Kevin apologized to Melissa after he missed an appointment. It was a simple misunderstanding, so Melissa said she wasn't really upset, just frustrated and disappointed.
But Kevin sensed there was more to it. Melissa's smile seemed forced, and he felt there was more she wanted to say, but Melissa insisted they forget about it and move on. Still, Kevin had an uneasy feeling in the pit of his stomach. Days later, there was a part of him that was still wrestling with the incident and he was wondering if that was true for Melissa as well. He didn’t know if it was worth bringing it up again.
Emotional authenticity--acknowledging your true feelings--initiates enlightened conflict resolution. Yet this can be compromised by emotional incongruence: denying or trying to cover your true feelings, either intentionally or not.
Emotional congruence fosters harmony.
Most people have learned to hide their feelings. They've learned to be guarded because dropping the mask and being emotionally honest can lead to feeling vulnerable. In the heat of the moment, it can be hard to see how honesty and vulnerability might be good, how completely disarming they can be and how important they are to building trust and compassion.
No, in the heat of the moment, hiding seems like a better idea. And to make it more complex, sometimes you know you are doing it, and sometimes you don't.
Sometimes you lie about your feelings to get the upper hand. It's almost always a self-defeating move, though, because it is more obvious than any of us would like to admit. People may not notice the pretense right away, but after they have had a chance to reflect, the truth usually dawns. They may not confront you because they have decided it’s not worth the effort, but they will feel wary and simply "go polite" and keep their distance. Just as Kevin had started doing with Melissa. It is in this way that hiding our feelings undermines trust.
Was Melissa’s deception intentional? Did she even notice she was minimizing her feelings? Have you ever experienced this dilemma, emotional honesty vs. let’s all pretend it was no big deal? Most of us have, it’s been part of our social conditioning. Sometimes it is so automated we don’t even notice it. The problem is in the long run it undermines trust.

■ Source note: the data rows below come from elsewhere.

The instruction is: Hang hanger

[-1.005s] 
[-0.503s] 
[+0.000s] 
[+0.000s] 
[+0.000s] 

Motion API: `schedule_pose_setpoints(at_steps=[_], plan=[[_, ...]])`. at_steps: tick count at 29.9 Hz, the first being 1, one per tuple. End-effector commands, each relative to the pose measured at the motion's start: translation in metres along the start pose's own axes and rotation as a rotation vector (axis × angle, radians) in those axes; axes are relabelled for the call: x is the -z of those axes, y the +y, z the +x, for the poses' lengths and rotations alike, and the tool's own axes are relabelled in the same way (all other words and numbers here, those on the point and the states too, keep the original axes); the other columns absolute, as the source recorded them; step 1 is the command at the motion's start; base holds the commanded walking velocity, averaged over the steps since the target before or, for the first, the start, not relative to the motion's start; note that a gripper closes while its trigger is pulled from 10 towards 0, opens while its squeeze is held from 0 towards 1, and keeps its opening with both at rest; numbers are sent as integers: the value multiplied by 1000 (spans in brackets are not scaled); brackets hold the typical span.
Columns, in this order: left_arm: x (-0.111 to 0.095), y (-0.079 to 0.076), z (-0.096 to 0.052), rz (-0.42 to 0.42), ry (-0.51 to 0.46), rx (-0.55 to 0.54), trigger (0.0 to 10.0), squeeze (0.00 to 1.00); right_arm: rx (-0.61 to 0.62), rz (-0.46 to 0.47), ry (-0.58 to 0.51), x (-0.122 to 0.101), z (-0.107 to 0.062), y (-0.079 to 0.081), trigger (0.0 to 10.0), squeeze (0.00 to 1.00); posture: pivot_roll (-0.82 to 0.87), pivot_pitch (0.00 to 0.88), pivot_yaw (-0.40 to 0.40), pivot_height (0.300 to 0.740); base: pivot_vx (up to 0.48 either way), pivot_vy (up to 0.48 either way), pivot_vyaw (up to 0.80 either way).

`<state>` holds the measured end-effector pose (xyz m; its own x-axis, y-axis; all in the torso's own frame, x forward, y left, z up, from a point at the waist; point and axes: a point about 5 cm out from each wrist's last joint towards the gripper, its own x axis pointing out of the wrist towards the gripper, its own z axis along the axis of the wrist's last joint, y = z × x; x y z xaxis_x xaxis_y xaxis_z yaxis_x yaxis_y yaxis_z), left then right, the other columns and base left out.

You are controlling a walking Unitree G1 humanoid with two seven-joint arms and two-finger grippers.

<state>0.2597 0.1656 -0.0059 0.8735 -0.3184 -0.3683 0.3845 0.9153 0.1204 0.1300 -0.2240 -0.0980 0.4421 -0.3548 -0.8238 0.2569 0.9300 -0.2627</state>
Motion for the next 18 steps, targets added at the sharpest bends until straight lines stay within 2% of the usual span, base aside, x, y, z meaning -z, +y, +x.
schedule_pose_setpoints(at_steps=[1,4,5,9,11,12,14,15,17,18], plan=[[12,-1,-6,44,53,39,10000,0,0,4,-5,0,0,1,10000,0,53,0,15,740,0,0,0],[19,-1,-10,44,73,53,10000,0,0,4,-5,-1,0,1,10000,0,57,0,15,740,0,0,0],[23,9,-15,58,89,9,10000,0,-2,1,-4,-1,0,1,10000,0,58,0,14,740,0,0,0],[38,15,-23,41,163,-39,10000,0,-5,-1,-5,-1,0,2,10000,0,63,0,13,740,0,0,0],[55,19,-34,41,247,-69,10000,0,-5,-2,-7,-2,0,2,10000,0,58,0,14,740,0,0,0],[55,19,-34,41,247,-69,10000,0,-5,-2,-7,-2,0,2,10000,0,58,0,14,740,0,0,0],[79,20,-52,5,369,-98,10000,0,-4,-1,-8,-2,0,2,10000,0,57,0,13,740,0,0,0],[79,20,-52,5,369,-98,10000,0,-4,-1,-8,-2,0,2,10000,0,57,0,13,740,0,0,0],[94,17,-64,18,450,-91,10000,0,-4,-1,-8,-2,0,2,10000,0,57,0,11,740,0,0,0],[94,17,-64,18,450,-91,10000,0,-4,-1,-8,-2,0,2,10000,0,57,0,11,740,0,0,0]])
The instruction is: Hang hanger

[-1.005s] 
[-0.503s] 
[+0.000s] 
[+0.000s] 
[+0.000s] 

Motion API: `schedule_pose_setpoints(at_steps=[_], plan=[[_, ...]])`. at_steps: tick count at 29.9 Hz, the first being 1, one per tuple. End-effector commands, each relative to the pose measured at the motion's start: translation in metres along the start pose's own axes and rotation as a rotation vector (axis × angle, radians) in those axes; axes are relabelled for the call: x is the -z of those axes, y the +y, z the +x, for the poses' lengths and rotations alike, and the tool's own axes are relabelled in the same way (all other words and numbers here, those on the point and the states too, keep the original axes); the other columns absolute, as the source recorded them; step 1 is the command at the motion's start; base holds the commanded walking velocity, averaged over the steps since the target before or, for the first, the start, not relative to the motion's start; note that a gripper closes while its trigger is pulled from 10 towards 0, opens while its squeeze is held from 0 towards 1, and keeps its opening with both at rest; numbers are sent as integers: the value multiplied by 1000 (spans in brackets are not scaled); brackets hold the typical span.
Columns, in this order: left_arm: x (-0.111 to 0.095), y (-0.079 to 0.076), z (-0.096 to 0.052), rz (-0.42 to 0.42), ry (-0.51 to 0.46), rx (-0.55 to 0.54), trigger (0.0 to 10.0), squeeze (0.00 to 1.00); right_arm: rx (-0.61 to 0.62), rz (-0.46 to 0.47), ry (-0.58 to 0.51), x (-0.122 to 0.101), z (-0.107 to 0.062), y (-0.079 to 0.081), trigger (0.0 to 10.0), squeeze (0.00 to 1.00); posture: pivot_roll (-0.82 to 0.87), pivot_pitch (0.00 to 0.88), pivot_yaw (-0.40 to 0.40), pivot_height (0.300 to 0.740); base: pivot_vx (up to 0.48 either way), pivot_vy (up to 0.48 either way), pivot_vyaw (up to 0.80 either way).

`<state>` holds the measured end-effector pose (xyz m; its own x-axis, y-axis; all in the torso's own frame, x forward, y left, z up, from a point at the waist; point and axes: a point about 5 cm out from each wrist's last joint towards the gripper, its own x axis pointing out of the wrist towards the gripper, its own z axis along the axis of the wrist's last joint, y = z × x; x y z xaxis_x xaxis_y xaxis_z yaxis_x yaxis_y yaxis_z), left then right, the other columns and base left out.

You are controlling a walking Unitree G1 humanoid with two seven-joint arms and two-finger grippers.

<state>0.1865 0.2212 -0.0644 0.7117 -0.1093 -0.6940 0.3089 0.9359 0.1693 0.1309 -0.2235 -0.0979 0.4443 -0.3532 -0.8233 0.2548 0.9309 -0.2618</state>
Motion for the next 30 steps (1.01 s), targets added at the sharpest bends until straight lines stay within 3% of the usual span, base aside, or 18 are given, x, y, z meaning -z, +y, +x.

Sometimes you may be out of touch with your feelings and try to fool yourself into maintaining a particular self-image. Perhaps you're trying to keep up the appearance of being nice or spiritual or in control. But just beneath the surface, the fear of looking bad, or being wrong or cast aside, dictates a subtle defensiveness. Others almost always experience this energetic defensiveness as unsettling, which can generate even more disharmony. You may think you are communicating clearly, but you are sending mixed messages. Mixed messages are crazy making and they undermine trust.
The words of a conversation are transmitted on an invisible carrier wave of emotion. More powerful than the words alone, the emotion is "louder."
Consequently, one of the worst things you can do is lie about your feelings or try to hide them. All that does is send mixed messages and make others feel as if they are standing on shaky ground, causing all manner of silent alarms and red alert signals to clamor through their energy field. There is a dreadful, unsettling feeling that comes with that "everything looks okay, so why does it feel so bad and where is the danger really coming from?" feeling that usually throbs in your stomach and raises your hackles.
Just as it is easy to tell when someone is being emotionally incongruent, it can be equally difficult to know when you are doing it yourself. It can be extremely difficult for people who hold a high value for peace or kindness to be honest with themselves, or anyone else for that matter, about their darker emotions. It can generate a deep inner conflict to have "hateful" feelings when you see yourself as a "nice" person. If you have been a victim of emotional violence, it can be even more difficult.
If You Want to Build Trust
Over time, people automatically suppress feelings they judge to be "bad." This leads to acute emotional incongruence. What can be so crazy making is you can't feel the feelings you are transmitting to others. If you want to be emotionally congruent, you must recognize the importance of learning to feel safe with all your emotions. Look to see the role fear or anger has played in your life.
In the case of Kevin and Melissa, it is likely that Melissa had some old feelings, of which she was unaware, triggered by her interaction with Kevin, who then picked up on the uncomfortable residue and put up his defenses. It is entirely possible that Melissa was being perfectly sincere in her statement that there was nothing more, simply because she was not in touch with her deeper feelings.
There is a new conversation that is building momentum in our culture. This conversation includes the understanding that being skillful at acknowledging emotional undercurrents and addressing them in a way that builds trust and affinity is necessary. If you want to experience deeper levels of trust with others and to be more trustworthy yourself, this skill needs to be finessed with an open heart.